Among Others, Jo Walton
I decided to read Among Others after about the third time I saw it on a "must read" list, and I agree completely with its inclusion. Among Others is a haunting young adult fantasy/science fiction book which will appeal even to those who aren't as interested in genre books. It tells the story of Mori, whose backstory is revealed slowly throughout the book. She lives in what appears at first to be standard 1979 England but turns out to be a much more deeply inhabited world, shared with fairies and witches. The world is described so well that I was surprised to find myself in Houston sun and not in rainy Wales when I finished. Mori is a fanatical reader, which I loved seeing in a fictional character. I also enjoyed the way she could be an extremely strong and mature character yet still dealt with many of the everyday social concerns of the average teenage girl. I cannot recommend this book strongly enough due to its nuanced characters and broad appeal.

Purchased for Kindle

The False Princess, Eilis O'Neal
This young adult novel generated a lot of buzz and it's easy to see why. The story is a familiar one: a young woman who, at 16, learns that she is not the princess she was raised as but a changeling brought in to subvert a prophecy. Sinda is thrust into a new life as a peasant, but she soon finds that even though she isn't a princess, she is still special. She has to try to learn where she fits in, which is not an easy task. It's rare for me to recommend this, but I think this is a book that could have a great sequel. That said, the book stands wonderfully on its own and should appeal to adults of all ages.

Borrowed from the library

Wednesday, June 8, 2011

An Adult's Book

The Children's Book, A. S. Byatt
At 896 pages, this may be titled The Children's Book but not many children could read it. The title refers to books that Olive Wellwood, an author of children's fairy tales, wrote for each of her children. The story as a whole refers around the Wellwoods (both adults and children), their extended family, and the many people in their orbit. I found the novel strongest when it focused on the characters and their interactions, but it stumbled when Byatt dove too deeply in explaining the political movements of the time. Often chapters felt like excerpts from a history book rather than a novel. However, as long as the action focused on the characters themselves, I was intrigued. I'd recommend this, with the caution to push through the tedious background sections.

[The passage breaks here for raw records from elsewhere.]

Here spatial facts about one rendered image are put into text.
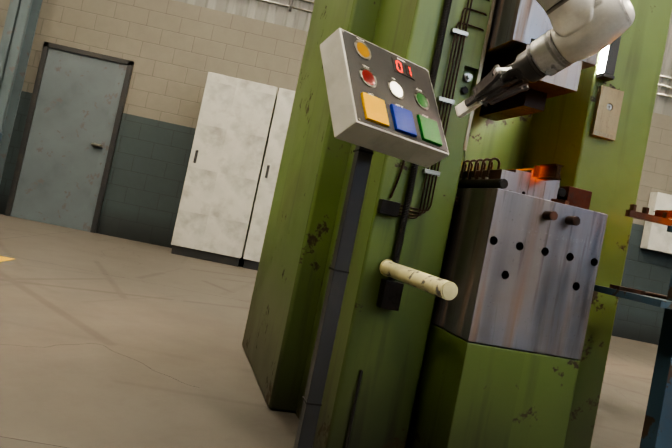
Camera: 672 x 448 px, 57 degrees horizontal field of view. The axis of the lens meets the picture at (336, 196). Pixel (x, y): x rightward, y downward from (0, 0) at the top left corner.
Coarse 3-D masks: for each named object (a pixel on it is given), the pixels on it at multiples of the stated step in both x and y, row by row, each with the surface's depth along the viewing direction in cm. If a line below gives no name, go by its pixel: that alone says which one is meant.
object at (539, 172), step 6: (534, 168) 185; (540, 168) 184; (546, 168) 182; (552, 168) 179; (558, 168) 177; (534, 174) 184; (540, 174) 184; (546, 174) 181; (552, 174) 178; (558, 174) 177; (546, 180) 184
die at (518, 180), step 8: (464, 176) 206; (496, 176) 185; (504, 176) 183; (512, 176) 184; (520, 176) 184; (528, 176) 185; (512, 184) 184; (520, 184) 184; (528, 184) 185; (536, 184) 186; (544, 184) 186; (552, 184) 187; (520, 192) 184; (528, 192) 185; (536, 192) 186; (544, 192) 187; (552, 192) 187
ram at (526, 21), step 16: (496, 0) 199; (512, 0) 188; (528, 0) 184; (496, 16) 197; (512, 16) 186; (528, 16) 184; (544, 16) 186; (496, 32) 194; (512, 32) 184; (528, 32) 184; (544, 32) 186; (496, 48) 194; (512, 48) 191; (592, 64) 190
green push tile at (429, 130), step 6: (420, 120) 158; (426, 120) 160; (432, 120) 162; (420, 126) 157; (426, 126) 158; (432, 126) 160; (420, 132) 157; (426, 132) 157; (432, 132) 159; (438, 132) 161; (426, 138) 156; (432, 138) 158; (438, 138) 160; (438, 144) 159
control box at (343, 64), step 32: (352, 64) 149; (384, 64) 159; (416, 64) 170; (352, 96) 144; (384, 96) 153; (416, 96) 162; (352, 128) 143; (384, 128) 147; (416, 128) 156; (416, 160) 162
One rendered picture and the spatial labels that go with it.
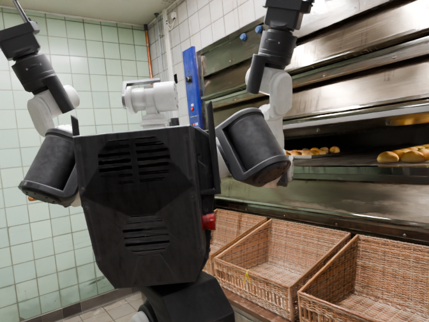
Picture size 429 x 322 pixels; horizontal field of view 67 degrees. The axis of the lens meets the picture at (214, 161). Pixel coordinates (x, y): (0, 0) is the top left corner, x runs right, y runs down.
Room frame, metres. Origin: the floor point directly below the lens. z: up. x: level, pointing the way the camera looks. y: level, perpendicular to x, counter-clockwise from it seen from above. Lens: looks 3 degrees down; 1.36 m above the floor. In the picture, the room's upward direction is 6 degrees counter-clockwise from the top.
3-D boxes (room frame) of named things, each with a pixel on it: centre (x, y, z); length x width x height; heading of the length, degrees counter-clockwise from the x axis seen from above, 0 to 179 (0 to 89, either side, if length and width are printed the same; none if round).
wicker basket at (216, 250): (2.17, 0.05, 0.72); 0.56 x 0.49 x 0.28; 35
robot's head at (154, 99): (0.75, 0.12, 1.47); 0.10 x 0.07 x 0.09; 89
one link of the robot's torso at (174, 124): (0.69, 0.13, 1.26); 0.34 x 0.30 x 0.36; 89
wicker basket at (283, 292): (1.68, -0.29, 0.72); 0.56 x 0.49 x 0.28; 35
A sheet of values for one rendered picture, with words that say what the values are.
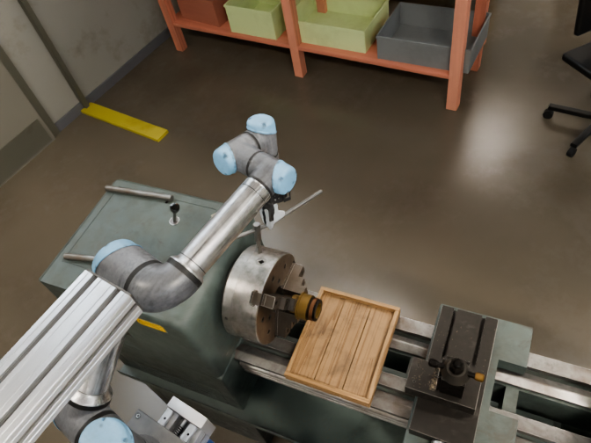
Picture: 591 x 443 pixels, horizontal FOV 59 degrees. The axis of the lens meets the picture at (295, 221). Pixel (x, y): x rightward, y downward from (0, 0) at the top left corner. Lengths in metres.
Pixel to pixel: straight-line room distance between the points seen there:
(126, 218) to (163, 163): 2.10
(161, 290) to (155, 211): 0.75
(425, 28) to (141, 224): 2.94
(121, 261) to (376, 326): 0.98
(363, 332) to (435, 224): 1.49
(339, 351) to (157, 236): 0.73
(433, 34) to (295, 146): 1.30
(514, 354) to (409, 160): 2.01
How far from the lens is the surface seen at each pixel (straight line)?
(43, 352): 0.73
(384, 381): 1.83
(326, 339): 1.88
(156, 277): 1.18
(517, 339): 1.86
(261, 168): 1.25
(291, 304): 1.67
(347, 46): 4.06
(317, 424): 2.14
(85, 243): 1.93
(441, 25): 4.20
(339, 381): 1.81
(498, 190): 3.45
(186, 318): 1.61
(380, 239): 3.17
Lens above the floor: 2.58
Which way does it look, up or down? 51 degrees down
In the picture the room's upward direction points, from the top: 14 degrees counter-clockwise
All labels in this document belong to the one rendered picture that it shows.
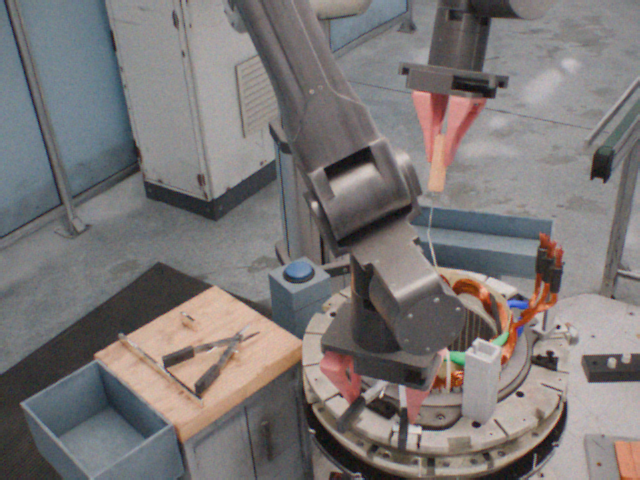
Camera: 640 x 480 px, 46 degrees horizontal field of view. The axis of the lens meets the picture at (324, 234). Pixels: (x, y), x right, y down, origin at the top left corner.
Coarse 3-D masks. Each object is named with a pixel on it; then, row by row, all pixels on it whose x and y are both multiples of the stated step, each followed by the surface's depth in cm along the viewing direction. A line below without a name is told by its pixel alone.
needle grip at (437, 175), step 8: (440, 136) 79; (440, 144) 79; (440, 152) 79; (432, 160) 80; (440, 160) 80; (432, 168) 80; (440, 168) 80; (432, 176) 80; (440, 176) 80; (432, 184) 80; (440, 184) 80
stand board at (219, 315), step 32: (160, 320) 103; (224, 320) 102; (256, 320) 102; (128, 352) 98; (160, 352) 98; (256, 352) 97; (288, 352) 96; (128, 384) 93; (160, 384) 93; (192, 384) 92; (224, 384) 92; (256, 384) 94; (192, 416) 88
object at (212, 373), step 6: (210, 366) 90; (216, 366) 90; (204, 372) 90; (210, 372) 90; (216, 372) 91; (204, 378) 89; (210, 378) 90; (216, 378) 91; (198, 384) 88; (204, 384) 89; (198, 390) 88

Note: This book is one that counts toward my efforts in the Chunkster Challenge. My goal was the "Mor-book-ly Obese" level, which requires 8 books of at least 450 pages, of which at least three are over 750 pages. So far I have read four over 450 (and reviewed two of them here and here) and this one is my second 750+ (review of the first one here). If you're interested in a long read, check out some of the other reviews!

Saturday, June 4, 2011

Lightning Strikes Twice

Once again, Erik Larson has written an excellent non-fiction book which reads like a novel. I had planned to review it for you, but Melissa did such an excellent job that I think you should go read her review! Once you've finished that, go out and read the book!

I ordered Larson's next book, In The Garden of Beasts, which tells the story of the American ambassador as the Nazi party rises to power in Germany. It looks fantastic.